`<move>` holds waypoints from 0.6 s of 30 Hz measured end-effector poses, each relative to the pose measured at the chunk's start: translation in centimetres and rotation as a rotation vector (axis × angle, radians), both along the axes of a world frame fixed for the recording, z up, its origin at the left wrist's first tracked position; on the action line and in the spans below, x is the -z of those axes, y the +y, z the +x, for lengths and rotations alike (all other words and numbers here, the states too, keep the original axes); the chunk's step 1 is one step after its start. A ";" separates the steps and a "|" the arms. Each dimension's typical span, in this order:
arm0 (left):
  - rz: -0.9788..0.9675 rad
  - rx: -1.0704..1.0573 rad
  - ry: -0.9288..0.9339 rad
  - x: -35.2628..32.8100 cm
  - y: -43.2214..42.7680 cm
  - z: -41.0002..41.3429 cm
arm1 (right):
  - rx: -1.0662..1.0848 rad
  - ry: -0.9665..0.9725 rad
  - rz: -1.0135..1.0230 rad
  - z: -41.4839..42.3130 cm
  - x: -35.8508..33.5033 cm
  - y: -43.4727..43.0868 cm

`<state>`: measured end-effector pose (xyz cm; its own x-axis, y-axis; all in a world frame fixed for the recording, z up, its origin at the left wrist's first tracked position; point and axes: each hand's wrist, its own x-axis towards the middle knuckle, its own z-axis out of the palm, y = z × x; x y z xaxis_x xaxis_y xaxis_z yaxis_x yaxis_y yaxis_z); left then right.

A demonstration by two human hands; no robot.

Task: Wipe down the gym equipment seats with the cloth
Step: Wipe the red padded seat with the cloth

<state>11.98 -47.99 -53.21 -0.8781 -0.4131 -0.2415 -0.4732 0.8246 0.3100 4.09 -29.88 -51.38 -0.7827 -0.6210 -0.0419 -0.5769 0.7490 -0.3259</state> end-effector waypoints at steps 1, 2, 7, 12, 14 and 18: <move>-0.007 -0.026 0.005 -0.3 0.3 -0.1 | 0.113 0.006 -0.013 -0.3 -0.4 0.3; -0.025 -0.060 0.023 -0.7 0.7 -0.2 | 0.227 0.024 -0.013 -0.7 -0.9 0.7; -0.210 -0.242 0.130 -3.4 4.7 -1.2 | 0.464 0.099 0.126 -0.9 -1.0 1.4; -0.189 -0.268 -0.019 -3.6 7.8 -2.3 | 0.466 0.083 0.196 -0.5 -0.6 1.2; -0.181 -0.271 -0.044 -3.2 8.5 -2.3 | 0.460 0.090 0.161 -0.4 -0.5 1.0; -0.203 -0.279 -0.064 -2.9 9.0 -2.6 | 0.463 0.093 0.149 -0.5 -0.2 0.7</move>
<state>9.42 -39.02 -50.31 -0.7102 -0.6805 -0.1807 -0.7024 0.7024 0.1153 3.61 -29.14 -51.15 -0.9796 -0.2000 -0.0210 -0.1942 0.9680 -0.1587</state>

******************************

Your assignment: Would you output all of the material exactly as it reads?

Solved exercise:
`<move>` holds waypoints from 0.6 s of 30 Hz measured end-effector poses, each relative to the pose measured at the chunk's start: translation in centimetres and rotation as a rotation vector (axis × angle, radians), both along the axes of a world frame fixed for the recording, z up, its origin at the left wrist's first tracked position; on the action line and in the spans below, x is the -z of those axes, y the +y, z the +x, for lengths and rotations alike (all other words and numbers here, the states too, keep the original axes); the chunk's step 1 is one step after its start. A ";" separates the steps and a "|" the arms. Each dimension's typical span, in this order:
arm0 (left):
  - rz: -0.9788..0.9675 rad
  - rx: -1.0704..1.0573 rad
  - ry: -0.9288..0.9339 rad
  - x: -35.2628..32.8100 cm
  - y: -43.2214..42.7680 cm
  - z: -41.0002..41.3429 cm
arm1 (right):
  - rx: -1.0662..1.0848 rad
  - ry: -0.9665..0.9725 rad
  - rz: -1.0135..1.0230 rad
  - z: -41.4839..42.3130 cm
  - x: -35.8508..33.5033 cm
  - y: -43.4727..43.0868 cm

`<state>`: measured end-effector pose (xyz cm; its own x-axis, y-axis; all in a world frame fixed for the recording, z up, its origin at the left wrist's first tracked position; point and axes: each hand's wrist, its own x-axis towards the middle knuckle, its own z-axis out of the palm, y = z × x; x y z xaxis_x xaxis_y xaxis_z yaxis_x yaxis_y yaxis_z); left then right.

A demonstration by two human hands; no robot.

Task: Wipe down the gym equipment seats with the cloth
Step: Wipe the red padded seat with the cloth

<state>11.98 -47.99 -53.21 -0.8781 -0.4131 -0.2415 -0.4732 0.8246 0.3100 4.09 -29.88 -51.38 -0.7827 -0.6210 -0.0419 -0.5769 0.7490 -0.3259</state> end-effector waypoints at steps 1, 2, 7, 12, 14 and 18: <move>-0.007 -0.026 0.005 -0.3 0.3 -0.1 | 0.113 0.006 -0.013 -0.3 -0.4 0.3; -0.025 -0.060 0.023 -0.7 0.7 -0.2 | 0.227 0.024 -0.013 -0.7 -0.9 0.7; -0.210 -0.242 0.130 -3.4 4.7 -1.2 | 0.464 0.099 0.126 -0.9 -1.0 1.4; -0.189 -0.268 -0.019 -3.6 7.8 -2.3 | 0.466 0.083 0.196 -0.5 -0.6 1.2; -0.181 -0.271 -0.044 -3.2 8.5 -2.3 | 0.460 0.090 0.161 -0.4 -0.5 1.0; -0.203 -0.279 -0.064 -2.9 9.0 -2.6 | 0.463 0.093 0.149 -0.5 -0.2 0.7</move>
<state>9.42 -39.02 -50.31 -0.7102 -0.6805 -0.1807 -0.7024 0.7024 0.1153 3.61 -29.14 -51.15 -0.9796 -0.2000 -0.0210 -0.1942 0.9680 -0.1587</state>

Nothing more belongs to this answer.